## Work task
Your answer should consist of each line below that contains the string "wall".

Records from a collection
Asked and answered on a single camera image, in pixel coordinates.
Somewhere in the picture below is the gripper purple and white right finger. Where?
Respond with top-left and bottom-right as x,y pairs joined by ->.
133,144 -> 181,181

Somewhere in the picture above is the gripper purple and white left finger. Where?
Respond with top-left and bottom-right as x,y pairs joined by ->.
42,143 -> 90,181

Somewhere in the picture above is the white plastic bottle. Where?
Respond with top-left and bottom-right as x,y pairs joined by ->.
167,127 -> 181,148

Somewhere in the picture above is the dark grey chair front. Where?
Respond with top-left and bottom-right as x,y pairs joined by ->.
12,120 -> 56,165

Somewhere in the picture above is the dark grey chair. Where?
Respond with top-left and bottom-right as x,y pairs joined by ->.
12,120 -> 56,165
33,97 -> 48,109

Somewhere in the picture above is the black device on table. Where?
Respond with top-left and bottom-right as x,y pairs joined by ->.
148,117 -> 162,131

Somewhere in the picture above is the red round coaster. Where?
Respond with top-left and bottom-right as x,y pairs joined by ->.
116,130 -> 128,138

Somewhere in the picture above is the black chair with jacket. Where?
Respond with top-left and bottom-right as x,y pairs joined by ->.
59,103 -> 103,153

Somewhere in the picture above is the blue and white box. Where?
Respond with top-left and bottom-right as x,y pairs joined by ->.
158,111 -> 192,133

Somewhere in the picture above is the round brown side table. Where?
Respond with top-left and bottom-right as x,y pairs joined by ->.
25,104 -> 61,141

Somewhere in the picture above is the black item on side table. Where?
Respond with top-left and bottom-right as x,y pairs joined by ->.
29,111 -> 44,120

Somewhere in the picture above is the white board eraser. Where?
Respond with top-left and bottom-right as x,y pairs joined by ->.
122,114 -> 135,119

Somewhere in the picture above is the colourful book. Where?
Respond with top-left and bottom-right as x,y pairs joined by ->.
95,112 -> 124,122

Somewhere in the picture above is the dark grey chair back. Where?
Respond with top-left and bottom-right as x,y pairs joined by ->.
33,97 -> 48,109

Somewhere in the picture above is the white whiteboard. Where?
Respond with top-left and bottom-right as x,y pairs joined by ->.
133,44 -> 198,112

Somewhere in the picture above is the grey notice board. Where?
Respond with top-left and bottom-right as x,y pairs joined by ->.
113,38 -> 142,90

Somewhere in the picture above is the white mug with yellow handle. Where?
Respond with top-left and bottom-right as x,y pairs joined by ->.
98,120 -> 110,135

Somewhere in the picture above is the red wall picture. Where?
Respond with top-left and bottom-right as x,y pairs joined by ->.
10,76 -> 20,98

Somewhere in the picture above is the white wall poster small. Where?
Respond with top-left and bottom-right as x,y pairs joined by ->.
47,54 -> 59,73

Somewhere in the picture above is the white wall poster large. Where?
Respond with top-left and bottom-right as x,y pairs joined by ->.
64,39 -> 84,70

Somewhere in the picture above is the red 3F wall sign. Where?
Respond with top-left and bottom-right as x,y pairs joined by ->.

## Result of this task
Somewhere in the picture above is the red wall picture. Where?
Somewhere in the picture above is the white wall poster small. Where?
Somewhere in the picture above is the white wall poster large. Where?
Somewhere in the picture above is the red 3F wall sign. Where?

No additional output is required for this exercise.